For answer Barclay shrugged his shoulders, took out a fat pocket-book, and began to draw out the tuck.
“Put that away,” cried the Major impatiently; and he gave the book a flick with his riding-whip, but not without cutting right across Barclay’s fingers, and making a red mark.
The money-lender did not even wince, but he mentally made a mark against his client’s name, intimating that the cut would have to be paid for some day or another.

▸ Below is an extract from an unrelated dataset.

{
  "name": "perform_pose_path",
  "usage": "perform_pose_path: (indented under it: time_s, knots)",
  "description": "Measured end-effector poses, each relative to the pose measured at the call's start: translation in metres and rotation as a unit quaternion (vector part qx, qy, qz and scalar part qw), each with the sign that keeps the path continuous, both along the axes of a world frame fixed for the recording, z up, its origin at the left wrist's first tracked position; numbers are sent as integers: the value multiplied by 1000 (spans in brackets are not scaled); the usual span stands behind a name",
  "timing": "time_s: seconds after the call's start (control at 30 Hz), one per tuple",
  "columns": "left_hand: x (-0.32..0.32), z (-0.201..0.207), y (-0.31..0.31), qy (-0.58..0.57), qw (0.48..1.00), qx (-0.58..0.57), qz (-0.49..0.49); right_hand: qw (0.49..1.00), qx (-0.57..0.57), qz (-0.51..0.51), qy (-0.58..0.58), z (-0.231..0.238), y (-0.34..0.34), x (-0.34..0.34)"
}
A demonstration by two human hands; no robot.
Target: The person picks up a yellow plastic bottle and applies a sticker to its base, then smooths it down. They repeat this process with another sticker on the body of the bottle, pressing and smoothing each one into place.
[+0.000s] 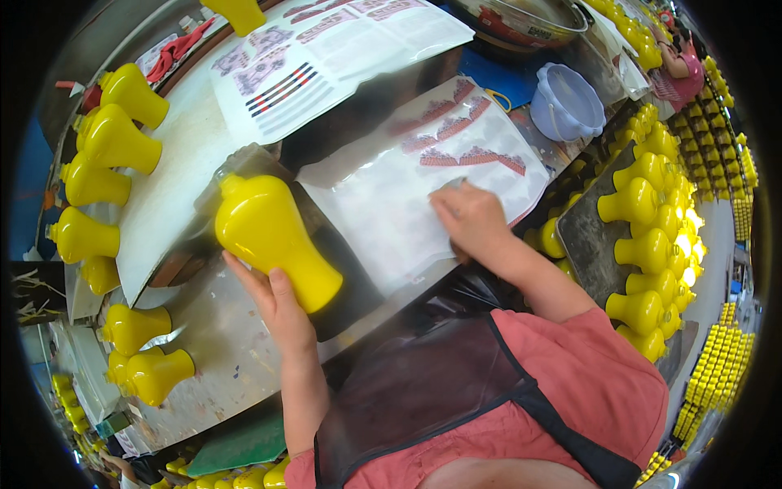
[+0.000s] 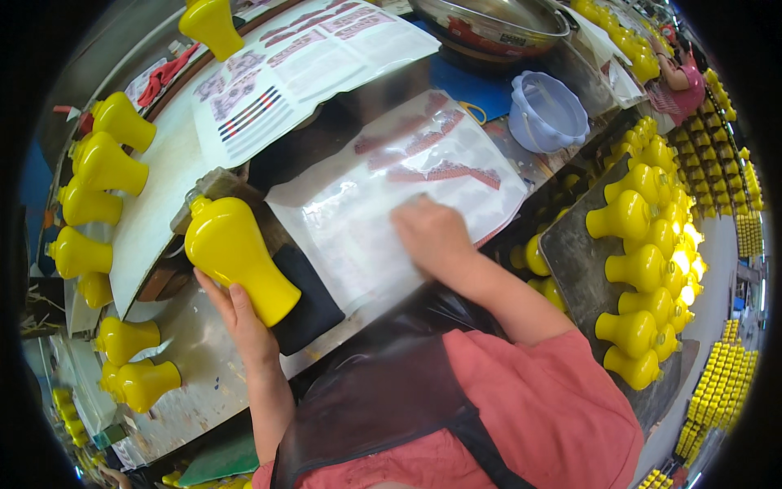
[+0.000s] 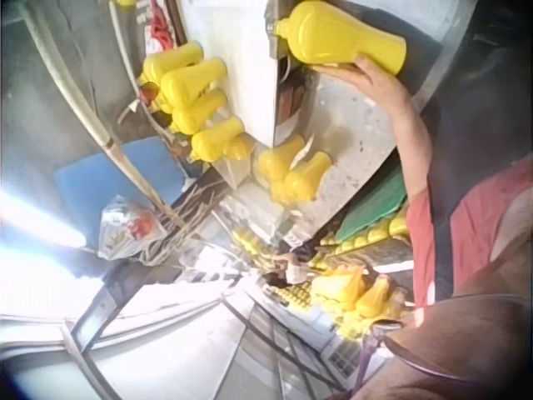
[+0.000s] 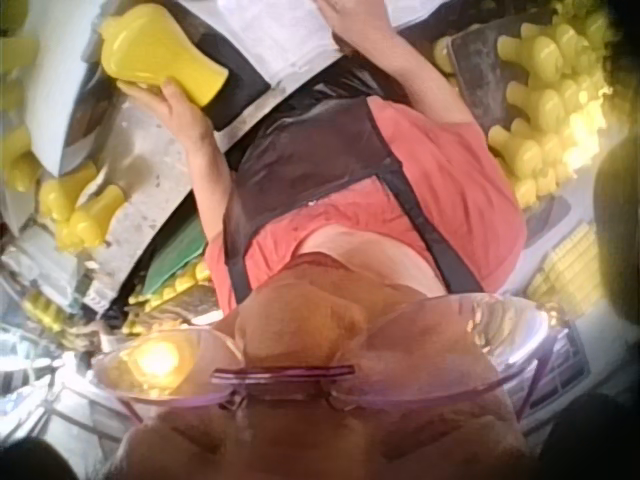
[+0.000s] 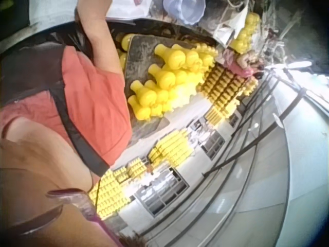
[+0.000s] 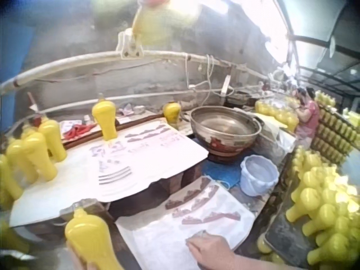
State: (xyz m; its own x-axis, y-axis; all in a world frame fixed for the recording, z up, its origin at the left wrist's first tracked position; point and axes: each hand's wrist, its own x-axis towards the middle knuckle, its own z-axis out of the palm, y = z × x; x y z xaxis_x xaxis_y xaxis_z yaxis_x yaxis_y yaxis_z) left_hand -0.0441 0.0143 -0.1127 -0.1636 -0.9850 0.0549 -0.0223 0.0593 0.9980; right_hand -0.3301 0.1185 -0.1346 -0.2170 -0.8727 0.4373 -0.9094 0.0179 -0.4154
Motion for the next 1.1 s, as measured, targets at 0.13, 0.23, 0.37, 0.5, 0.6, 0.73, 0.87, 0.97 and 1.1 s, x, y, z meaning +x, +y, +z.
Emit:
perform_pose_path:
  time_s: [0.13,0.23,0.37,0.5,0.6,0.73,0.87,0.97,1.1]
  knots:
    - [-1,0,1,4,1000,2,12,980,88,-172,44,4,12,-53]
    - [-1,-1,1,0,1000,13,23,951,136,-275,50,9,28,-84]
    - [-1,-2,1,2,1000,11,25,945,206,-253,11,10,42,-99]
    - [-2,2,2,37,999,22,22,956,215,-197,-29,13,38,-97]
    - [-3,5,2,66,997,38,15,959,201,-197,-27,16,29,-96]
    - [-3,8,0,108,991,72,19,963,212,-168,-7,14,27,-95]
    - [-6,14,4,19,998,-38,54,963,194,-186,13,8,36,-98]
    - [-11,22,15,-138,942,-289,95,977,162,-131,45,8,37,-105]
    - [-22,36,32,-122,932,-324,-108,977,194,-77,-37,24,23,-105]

“I know all about that. I’ve had five hundred of you during the past two months. Never mind that; the luck must turn sometime. Cards have been dead against me lately. That Mellersh has the most extraordinary luck; but I shall have him yet, and we’ll soon be square again. Come, I want a hundred.”
“When?”
“Now, man, now.”
“Can’t be done, Major, really.”
“Don’t talk nonsense, man. I tell you I must have it.”
“Your paper’s getting bad, Major. Too much of it in the market.”

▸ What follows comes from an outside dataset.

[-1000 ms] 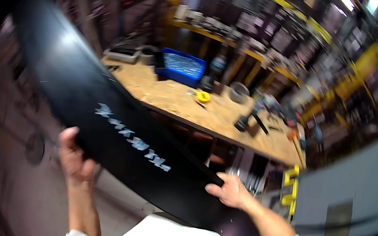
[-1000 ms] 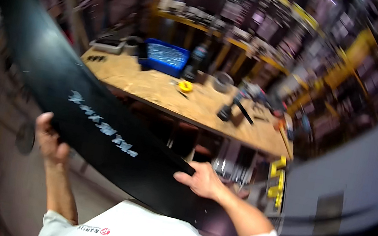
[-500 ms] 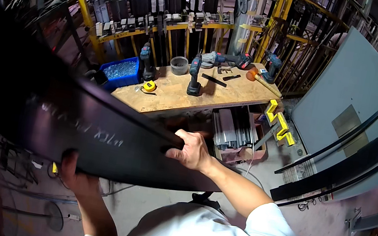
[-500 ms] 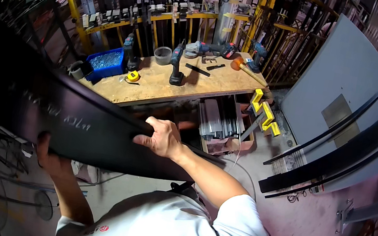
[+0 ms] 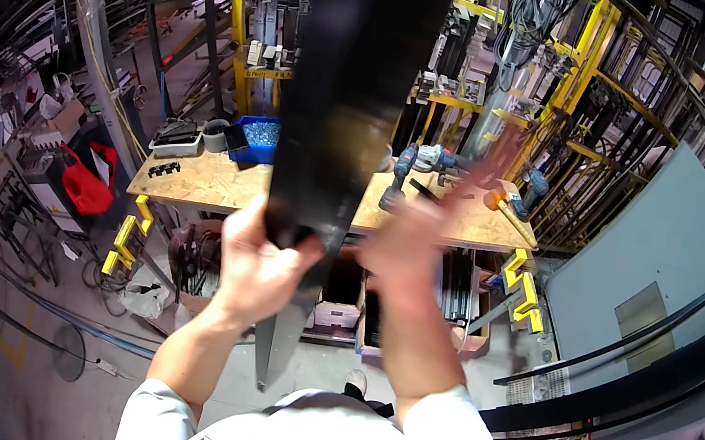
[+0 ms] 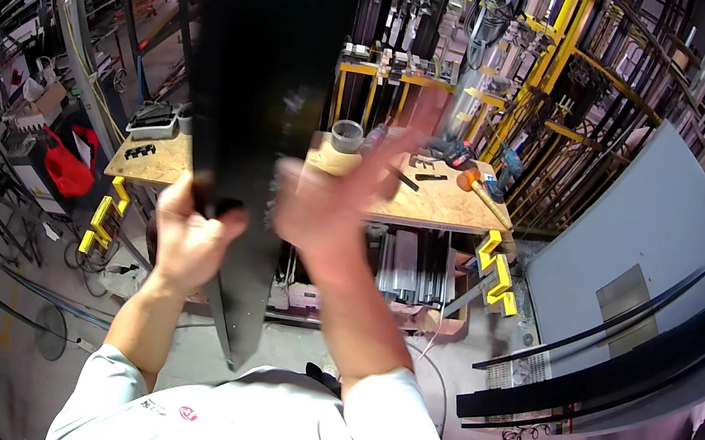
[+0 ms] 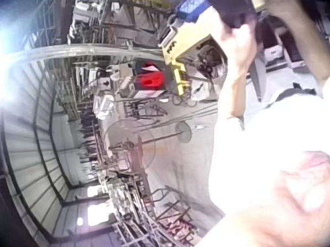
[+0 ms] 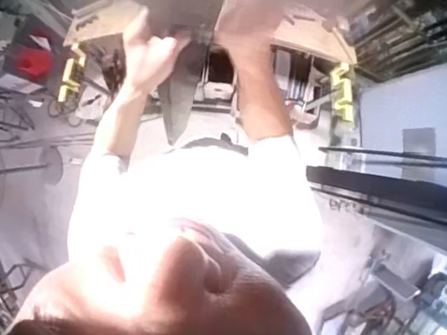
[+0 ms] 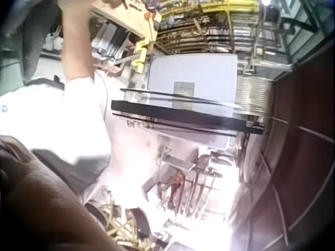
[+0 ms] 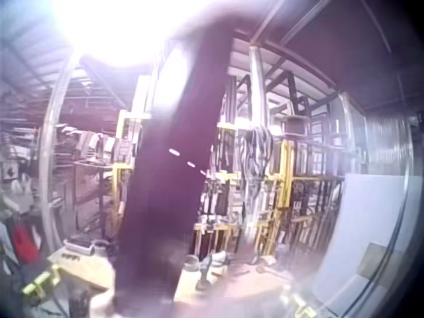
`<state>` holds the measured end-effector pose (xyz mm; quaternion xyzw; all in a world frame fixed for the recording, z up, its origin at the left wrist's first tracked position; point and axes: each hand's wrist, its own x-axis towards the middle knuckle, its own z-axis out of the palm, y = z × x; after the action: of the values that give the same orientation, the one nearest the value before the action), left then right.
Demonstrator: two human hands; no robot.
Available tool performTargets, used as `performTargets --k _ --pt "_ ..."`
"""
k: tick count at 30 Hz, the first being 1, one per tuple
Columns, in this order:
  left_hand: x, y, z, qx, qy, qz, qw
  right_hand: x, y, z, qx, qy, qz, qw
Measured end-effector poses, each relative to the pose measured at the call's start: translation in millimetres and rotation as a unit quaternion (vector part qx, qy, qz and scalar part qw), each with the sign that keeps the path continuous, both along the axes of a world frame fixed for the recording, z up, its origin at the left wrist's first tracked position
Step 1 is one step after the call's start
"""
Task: The person uses a drill to secure screws into a black metal rail on a workbench, then picks up an angle grinder and grinds the surface of a metal beam, producing sparks.
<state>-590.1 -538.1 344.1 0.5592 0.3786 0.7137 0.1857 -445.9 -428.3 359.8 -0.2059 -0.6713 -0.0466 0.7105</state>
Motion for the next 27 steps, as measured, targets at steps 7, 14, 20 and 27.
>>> performTargets --k 7,14,20,27 --pt "28 12 -21 -0.18 0.1 -0.123 0.971 28 14 -42 -0.283 0.339 0.308 0.843" --pt "62 55 -33 -0.236 0.316 -0.11 0.913 61 59 -120 -0.339 0.542 0.502 0.582" --pt "89 104 -29 -0.264 0.416 -0.138 0.859 93 112 -199 -0.319 0.541 0.56 0.54" --pt "121 169 -13 -0.269 0.579 -0.116 0.761 105 158 -214 -0.399 0.622 0.5 0.452"
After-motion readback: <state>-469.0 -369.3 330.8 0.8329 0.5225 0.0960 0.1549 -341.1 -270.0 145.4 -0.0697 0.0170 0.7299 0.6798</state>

“Look here, Barclay; do you want to insult me?”
“Not I, sir; never thought of such a thing.”
“Then what do you mean?”
“I mean? Only that you’ve had five hundred pounds of my money during these last three months.”
“For which you hold bills for seven hundred and fifty.”
“You put down five hundred pounds now in Bank of England notes, Major Rockley, and you shall have the lot.”
“Then you do mean to insult me, sir?”
“No, Major.”
“What do you mean, then?”
“Only that I won’t part with another five-pound note till I get some of that money back.”
Major Rockley’s dark brows came down over his eyes as he glared at Barclay with a peculiarly vindictive expression, while the money-lender thrust his hands deep down into his drab breeches’ pockets, and whistled softly.
“I shall not forget this, Barclay,” he said slowly, and, turning upon his heels, he walked out of the place beating his boot viciously with his whip.
“Oh, the monster!” cried Mrs Barclay, entering the room.
“Why, you’ve been listening.”
“Well, didn’t you leave the door open on purpose for me to listen, Jo-si-ah? Oh, what a bad, evil-looking man, Jo-si-ah. I believe he wouldn’t stop at anything to get money from you now.”